International Responsa Project
Subject: Euthanasia
Date: April 2007
Q: There is a patient who is on a ventilator for two weeks.
She is completely sedated and her blood pressure is maintained by an adrenaline infusion pump, to raise the blood pressure. The question asked is if the doctor can stop this adrenaline because the patient is beyond being healed.
In the guidelines by Professor Steinberg it says in 6a, “to gradually lower dopamine dosage.”
Bechavod rav

A: Shalom,
From halakhic point of view the following issues have to taken into account:
The patient is terminal, i.e., his life expectancy is less than 12 months; The treatment is intermittant in nature, i.e., there is a need to re-start the dose or the mode of treatment periodically; The amount of suffering.
From the details of the question it seems that the patient is indeed a dying patient with chayye sha’ah only. The dopamine is by nature an intermittant treatment so that when the dose finishes one is permitted not to add another amount of it.
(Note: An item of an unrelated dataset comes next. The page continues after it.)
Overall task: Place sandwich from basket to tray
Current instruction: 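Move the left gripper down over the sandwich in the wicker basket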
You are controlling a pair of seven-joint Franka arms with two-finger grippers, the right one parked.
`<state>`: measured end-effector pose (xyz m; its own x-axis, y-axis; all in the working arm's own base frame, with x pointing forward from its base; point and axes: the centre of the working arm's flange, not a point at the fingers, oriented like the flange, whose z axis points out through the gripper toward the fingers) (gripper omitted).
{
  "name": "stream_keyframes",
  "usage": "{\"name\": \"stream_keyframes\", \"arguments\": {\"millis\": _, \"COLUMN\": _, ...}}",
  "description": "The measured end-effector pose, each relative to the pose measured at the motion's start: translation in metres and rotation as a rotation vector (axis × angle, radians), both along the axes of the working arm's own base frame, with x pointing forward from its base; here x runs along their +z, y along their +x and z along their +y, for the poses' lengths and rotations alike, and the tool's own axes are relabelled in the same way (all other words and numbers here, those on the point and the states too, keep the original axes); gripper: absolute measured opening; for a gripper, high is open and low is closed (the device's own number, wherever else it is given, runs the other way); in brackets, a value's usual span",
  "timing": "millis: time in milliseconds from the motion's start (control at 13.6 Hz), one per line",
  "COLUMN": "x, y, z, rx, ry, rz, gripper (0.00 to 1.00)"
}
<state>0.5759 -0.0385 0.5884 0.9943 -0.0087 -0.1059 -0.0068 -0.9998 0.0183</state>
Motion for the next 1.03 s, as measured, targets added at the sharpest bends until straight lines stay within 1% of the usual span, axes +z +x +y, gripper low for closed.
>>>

The issue of suffering is a debate between the poskim. According to R. Eliashiv the suffering has to noticeable, i.e., we should see actual signs of suffering in the dying patient. Also according to his opinion the treatment has to be such that causes
suffering otherwise it is not permissible to withhold it. Hence, according to this opinion the dopamine ought to be continued. According to R. Feinstein and R. Auerbach any patient who is dying is by definition suffering even if doctors don't realize it. Also the suffering is regarded by mere contiuous
life of suffering regardless of the mode of treatment. Hence by this opinion one is permited not to resume the next dose of dopamine.